#### [TASK TO CARRY OUT]
When the line containing "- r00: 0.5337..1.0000" is found in the data below, give it again along with every later line, exactly; drop the pictures.
SUPPLIED MATERIAL START
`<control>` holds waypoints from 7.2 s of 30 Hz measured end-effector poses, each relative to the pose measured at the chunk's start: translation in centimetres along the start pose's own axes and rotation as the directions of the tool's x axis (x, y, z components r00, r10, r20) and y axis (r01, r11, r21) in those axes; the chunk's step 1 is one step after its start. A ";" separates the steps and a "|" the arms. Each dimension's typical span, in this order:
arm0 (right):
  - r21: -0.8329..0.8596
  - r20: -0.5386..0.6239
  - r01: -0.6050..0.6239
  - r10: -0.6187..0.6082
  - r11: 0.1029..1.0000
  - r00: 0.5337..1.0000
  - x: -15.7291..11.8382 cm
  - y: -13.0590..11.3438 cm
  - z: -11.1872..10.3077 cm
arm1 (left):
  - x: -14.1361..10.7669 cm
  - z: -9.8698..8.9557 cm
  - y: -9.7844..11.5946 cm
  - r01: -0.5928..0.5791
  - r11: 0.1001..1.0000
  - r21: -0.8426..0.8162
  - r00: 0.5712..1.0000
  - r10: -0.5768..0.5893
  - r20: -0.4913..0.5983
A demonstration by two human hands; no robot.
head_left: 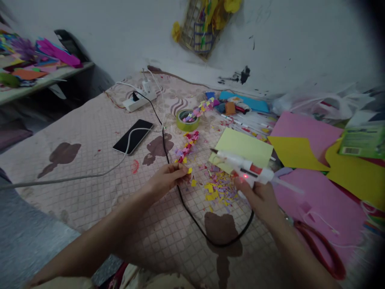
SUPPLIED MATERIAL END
#### [TASK RESULT]
  - r00: 0.5337..1.0000
  - x: -15.7291..11.8382 cm
  - y: -13.0590..11.3438 cm
  - z: -11.1872..10.3077 cm
arm1 (left):
  - x: -14.1361..10.7669 cm
  - z: -9.8698..8.9557 cm
  - y: -9.7844..11.5946 cm
  - r01: -0.5928..0.5791
  - r11: 0.1001..1.0000
  - r21: -0.8426..0.8162
  - r00: 0.5712..1.0000
  - r10: -0.5768..0.5893
  - r20: -0.4913..0.5983
A demonstration by two human hands; no robot.
head_left: 

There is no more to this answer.